Given a set of clusters (normal distributions) AND a sample line,
I would like to be able to calculate the probabilities for each cluster.

I think it is something like:
P(L|C_i) = P_len(L.len|C_i) * P_slp(L.slp|C_i)
I don't know how to calculate the two RHS probabilities.

Tony

2. Jan 3, 2012

### Stephen Tashi

Unless you adopt a Bayesian approach, you can't calculate "the probability that a normal distribution generated a sample".

Judging by remainder of your post, you may be able to calculate something that might be loosely interpreted as "the probability of a particular sample, give that we assume a particular normal distribution generated it." If that's what you meant, then we can discuss how to do it. First let's clarify what you are trying to do.
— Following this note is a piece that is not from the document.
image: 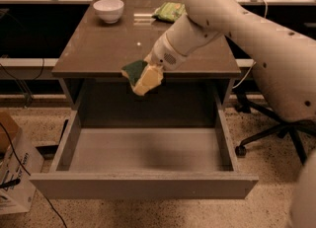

(The type of distinction you must make is between "The probability of A given B" versus "The probability of B given A". They aren't the same. )

3. Jan 3, 2012

### verdverm

For a detailed specific reference: research.microsoft.com/pubs/144983/mod480-wang.pdf
( specifically the calculation of b_i(L) from section 3.3 )

I'm a little unclear on how the Bayesian comes into play...
perhaps because of the formula, perhaps because there are several clusters

a little clarification on the objective...

given a time series, I break it into line segments (Piecewise Linear Approximation).
Each line segment has a θ and a length.
Next I group the lines into clusters based on these values.
Then from each group/cluster we can calculate the mean and variance of the θ and length of the lines.

So at this point I have a bunch of clusters with 2 normal distributions each.
(one for θ and one for length) (joint probability???)

Now, given a new line, I want to associate a probability with each cluster.
This probability should encapsulate the likelihood that the cluster generated the new line.

Quote:
""(The type of distinction you must make is between "The probability of A given B" versus "The probability of B given A". They aren't the same. )""

I will always have the case of "The probability of LINE given CLUSTER"

4. Jan 3, 2012

### Stephen Tashi

Assuming you are attempting to define your goal, don't you see that these are contradictory statements?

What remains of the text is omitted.